Each of the records must appear again, exactly as it was written.

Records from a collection
====================
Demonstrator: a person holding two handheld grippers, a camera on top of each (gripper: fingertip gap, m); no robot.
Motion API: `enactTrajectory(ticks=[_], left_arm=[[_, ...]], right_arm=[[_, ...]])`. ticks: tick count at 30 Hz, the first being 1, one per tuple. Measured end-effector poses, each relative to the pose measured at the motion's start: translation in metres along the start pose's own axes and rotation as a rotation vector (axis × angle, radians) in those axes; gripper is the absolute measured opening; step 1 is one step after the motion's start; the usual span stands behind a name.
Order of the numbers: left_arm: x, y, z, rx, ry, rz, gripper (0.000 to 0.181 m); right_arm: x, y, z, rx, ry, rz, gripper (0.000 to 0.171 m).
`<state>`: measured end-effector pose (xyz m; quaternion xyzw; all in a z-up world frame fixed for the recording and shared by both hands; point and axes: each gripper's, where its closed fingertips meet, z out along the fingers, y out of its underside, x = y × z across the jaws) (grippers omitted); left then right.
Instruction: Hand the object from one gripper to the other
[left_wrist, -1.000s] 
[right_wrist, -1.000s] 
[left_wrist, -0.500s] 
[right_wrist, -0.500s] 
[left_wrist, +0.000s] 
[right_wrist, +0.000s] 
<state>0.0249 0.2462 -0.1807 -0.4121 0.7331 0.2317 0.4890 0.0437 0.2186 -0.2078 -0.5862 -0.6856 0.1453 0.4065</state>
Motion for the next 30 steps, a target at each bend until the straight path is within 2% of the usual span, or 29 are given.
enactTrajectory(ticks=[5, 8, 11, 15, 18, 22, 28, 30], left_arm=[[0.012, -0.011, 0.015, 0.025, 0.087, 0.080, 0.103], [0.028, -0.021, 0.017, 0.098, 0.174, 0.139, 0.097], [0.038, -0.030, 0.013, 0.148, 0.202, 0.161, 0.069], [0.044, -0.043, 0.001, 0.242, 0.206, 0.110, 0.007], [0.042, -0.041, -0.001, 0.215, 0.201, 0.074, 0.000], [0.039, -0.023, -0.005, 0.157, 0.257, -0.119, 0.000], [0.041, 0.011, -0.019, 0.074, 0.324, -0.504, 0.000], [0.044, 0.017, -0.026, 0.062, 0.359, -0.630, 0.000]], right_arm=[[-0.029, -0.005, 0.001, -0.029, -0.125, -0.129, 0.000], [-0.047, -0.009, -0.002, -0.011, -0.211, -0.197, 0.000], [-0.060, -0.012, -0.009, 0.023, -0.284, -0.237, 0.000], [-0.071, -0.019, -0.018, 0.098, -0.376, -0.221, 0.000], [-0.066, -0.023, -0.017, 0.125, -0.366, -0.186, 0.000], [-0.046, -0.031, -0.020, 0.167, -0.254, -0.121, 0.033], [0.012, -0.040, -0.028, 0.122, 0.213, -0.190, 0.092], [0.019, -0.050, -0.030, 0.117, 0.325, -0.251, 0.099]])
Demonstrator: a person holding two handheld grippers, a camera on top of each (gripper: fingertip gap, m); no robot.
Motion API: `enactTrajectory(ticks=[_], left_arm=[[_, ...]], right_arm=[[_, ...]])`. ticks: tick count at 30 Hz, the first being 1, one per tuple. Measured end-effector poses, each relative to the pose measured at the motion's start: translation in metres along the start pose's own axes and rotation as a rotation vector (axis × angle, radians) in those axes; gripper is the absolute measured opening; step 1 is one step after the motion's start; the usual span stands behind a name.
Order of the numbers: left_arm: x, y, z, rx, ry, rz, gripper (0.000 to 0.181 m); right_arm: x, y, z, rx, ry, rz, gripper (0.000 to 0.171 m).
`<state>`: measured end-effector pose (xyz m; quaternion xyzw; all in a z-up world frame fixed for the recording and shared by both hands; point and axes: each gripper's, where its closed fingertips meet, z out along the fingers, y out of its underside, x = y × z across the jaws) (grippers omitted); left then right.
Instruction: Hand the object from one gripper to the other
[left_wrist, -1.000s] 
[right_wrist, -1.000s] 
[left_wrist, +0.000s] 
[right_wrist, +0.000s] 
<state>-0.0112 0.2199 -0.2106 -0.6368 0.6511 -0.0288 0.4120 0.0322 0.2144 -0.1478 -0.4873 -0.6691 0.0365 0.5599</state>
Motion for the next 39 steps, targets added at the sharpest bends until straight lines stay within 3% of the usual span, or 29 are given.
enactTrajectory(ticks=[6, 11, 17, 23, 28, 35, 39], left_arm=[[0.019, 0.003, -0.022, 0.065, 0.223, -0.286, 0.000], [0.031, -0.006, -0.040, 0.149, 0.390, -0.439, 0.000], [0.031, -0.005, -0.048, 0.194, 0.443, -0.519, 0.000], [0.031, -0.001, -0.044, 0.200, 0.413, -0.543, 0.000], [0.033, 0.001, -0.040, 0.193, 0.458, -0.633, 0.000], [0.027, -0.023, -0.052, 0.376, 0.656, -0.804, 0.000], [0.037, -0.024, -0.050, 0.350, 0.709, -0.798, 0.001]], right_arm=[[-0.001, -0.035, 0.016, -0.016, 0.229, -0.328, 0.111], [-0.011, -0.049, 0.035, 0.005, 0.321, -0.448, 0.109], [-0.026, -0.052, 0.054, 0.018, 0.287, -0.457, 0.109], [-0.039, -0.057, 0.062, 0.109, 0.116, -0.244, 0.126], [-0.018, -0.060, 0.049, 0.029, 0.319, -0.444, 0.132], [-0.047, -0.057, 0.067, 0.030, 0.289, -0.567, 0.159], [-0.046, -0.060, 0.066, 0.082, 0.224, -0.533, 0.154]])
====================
Exercise response
Demonstrator: a person holding two handheld grippers, a camera on top of each (gripper: fingertip gap, m); no robot.
Motion API: `enactTrajectory(ticks=[_], left_arm=[[_, ...]], right_arm=[[_, ...]])`. ticks: tick count at 30 Hz, the first being 1, one per tuple. Measured end-effector poses, each relative to the pose measured at the motion's start: translation in metres along the start pose's own axes and rotation as a rotation vector (axis × angle, radians) in those axes; gripper is the absolute measured opening; step 1 is one step after the motion's start; the usual span stands behind a name.
Order of the numbers: left_arm: x, y, z, rx, ry, rz, gripper (0.000 to 0.181 m); right_arm: x, y, z, rx, ry, rz, gripper (0.000 to 0.171 m).
`<state>`: measured end-effector pose (xyz m; quaternion xyzw; all in a z-up world frame fixed for the recording and shared by both hands; point and axes: each gripper's, where its closed fingertips meet, z out along the fingers, y out of its underside, x = y × z across the jaws) (grippers omitted); left then right.
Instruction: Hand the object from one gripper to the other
[left_wrist, -1.000s] 
[right_wrist, -1.000s] 
[left_wrist, -0.500s] 
[right_wrist, -0.500s] 
[left_wrist, +0.000s] 
[right_wrist, +0.000s] 
<state>0.0249 0.2462 -0.1807 -0.4121 0.7331 0.2317 0.4890 0.0437 0.2186 -0.2078 -0.5862 -0.6856 0.1453 0.4065</state>
Motion for the next 30 steps, a target at each bend until the straight path is within 2% of the usual span, or 29 are given.
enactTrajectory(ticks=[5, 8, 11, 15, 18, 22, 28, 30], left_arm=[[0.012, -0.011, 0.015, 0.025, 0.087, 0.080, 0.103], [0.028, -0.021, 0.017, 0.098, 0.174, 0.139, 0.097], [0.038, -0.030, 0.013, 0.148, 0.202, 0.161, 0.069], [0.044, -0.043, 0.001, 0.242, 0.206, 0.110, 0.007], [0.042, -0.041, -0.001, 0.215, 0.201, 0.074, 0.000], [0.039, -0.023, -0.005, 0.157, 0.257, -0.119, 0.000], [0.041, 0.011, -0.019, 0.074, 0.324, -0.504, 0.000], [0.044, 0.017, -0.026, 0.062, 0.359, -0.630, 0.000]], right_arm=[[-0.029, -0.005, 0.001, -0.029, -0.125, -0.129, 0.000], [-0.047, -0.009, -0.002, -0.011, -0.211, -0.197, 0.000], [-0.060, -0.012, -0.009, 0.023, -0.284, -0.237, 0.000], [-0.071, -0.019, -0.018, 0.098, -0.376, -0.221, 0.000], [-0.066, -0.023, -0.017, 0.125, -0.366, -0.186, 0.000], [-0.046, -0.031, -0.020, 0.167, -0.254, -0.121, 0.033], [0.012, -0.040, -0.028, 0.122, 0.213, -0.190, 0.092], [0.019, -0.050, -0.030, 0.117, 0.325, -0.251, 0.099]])
Demonstrator: a person holding two handheld grippers, a camera on top of each (gripper: fingertip gap, m); no robot.
Motion API: `enactTrajectory(ticks=[_], left_arm=[[_, ...]], right_arm=[[_, ...]])`. ticks: tick count at 30 Hz, the first being 1, one per tuple. Measured end-effector poses, each relative to the pose measured at the motion's start: translation in metres along the start pose's own axes and rotation as a rotation vector (axis × angle, radians) in those axes; gripper is the absolute measured opening; step 1 is one step after the motion's start; the usual span stands behind a name.
Order of the numbers: left_arm: x, y, z, rx, ry, rz, gripper (0.000 to 0.181 m); right_arm: x, y, z, rx, ry, rz, gripper (0.000 to 0.171 m).
`<state>`: measured end-effector pose (xyz m; quaternion xyzw; all in a z-up world frame fixed for the recording and shared by both hands; point and axes: each gripper's, where its closed fingertips meet, z out along the fingers, y out of its underside, x = y × z across the jaws) (grippers omitted); left then right.
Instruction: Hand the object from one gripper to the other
[left_wrist, -1.000s] 
[right_wrist, -1.000s] 
[left_wrist, +0.000s] 
[right_wrist, +0.000s] 
<state>-0.0112 0.2199 -0.2106 -0.6368 0.6511 -0.0288 0.4120 0.0322 0.2144 -0.1478 -0.4873 -0.6691 0.0365 0.5599</state>
Motion for the next 39 steps, targets added at the sharpest bends until straight lines stay within 3% of the usual span, or 29 are given.
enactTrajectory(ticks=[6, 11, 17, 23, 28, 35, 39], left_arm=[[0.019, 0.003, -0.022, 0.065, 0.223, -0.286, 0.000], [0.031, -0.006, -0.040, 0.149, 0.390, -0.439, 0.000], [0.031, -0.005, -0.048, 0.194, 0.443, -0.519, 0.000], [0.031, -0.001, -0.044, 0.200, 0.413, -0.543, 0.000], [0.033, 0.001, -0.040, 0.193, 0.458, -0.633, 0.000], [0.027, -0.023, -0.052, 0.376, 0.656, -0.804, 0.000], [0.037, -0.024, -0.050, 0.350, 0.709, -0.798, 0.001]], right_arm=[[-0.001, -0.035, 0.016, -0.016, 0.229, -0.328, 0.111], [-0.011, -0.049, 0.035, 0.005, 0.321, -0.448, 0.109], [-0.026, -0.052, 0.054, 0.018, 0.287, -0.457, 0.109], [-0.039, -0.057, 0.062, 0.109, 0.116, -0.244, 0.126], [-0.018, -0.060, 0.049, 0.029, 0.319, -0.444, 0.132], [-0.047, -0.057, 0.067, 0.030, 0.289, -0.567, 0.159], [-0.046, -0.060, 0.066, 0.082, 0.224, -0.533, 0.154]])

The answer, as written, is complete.